Now, of course we have some problems with dietary things. People understand that. You're not supposed to work on the Sabbath; we can care for that. You work on this day, which is so and so's Sabbath. He works on your day so you have Sabbath off. That's cooperation. That's not compromise. That's cooperation. That's one of the things I liked about the Chaplain Corps. Now I've been in a civilian parish. I know, very parochial. You go to this church, you try to get members into this church. Where is the spirit of oneness in Christ, or if you're not Christian, Jewish, well we all came from the same roots, Catholic, Protestant, Jewish, Muslim, Father Abraham, Ishmael. Okay, so we're all in this, together.

Now, it's my task as a Navy chaplain to see to it that you have every opportunity to practice your faith, and if you don't want to practice your faith, we'll try and get you, but we're not out there to proselytize or convert. I had one young sailor who said, "By the time this cruise is over, every person on this ship will be converted to Christianity." I said, "No, it doesn't work that way." I said, "You're free to practice your own faith, but you're not free to take some of these people, lock them in a compartment with you, and pray all night long until they really say 'Okay, I believe in Christ.' That's not the way we do it." That's not the way we do it. We're to cooperate with each other without compromise. And that's one of the things that I enjoyed very much about being privileged to serve as a Navy Chaplain in your country's navy.

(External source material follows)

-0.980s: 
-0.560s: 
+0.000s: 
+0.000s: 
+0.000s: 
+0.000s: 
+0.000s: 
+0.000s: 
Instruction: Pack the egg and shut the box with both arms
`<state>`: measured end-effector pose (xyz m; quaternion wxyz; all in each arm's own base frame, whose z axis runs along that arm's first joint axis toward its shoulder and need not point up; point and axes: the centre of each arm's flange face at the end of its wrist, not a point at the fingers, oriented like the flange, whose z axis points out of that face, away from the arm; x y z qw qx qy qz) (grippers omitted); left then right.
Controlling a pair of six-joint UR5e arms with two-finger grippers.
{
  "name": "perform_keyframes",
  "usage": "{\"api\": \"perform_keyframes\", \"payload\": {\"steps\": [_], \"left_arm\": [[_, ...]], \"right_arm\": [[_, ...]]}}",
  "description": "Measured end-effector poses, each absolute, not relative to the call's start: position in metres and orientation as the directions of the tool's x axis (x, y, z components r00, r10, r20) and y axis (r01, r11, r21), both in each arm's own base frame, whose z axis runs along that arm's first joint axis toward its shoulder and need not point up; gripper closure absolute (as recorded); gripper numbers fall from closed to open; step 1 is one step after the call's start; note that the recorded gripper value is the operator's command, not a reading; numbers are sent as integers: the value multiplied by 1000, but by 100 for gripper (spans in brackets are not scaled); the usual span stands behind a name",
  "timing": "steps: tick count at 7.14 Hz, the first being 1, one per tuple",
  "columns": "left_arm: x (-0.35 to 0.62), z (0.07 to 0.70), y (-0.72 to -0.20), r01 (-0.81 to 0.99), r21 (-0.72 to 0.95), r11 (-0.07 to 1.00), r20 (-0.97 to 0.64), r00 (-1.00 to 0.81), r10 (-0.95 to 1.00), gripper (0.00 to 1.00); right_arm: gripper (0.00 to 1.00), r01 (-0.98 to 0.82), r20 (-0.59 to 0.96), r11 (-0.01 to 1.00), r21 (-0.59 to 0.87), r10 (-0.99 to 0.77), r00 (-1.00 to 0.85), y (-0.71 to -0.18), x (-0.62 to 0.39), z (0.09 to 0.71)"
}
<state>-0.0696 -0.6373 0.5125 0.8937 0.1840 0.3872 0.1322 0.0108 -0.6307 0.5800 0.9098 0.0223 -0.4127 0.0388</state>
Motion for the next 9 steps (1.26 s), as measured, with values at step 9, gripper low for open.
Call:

Zarbock: Chaplain, I told you off-camera, you're the 70th chaplain who I've interviewed.

Haney: Yes, Sir.

Zarbock: Of that universe of interviewees, a small sample population have indicated their deep concern about the proliferation of religious groups. You have the Wiccans, the Symons, and on and on and on. It would appear, these are my words, Chaplain, not yours, my words. It would appear if you could get a few people together and say we've invented a new religion, that the Chaplain Corps would have to make some sort of provision for that. Would you comment about the proliferation?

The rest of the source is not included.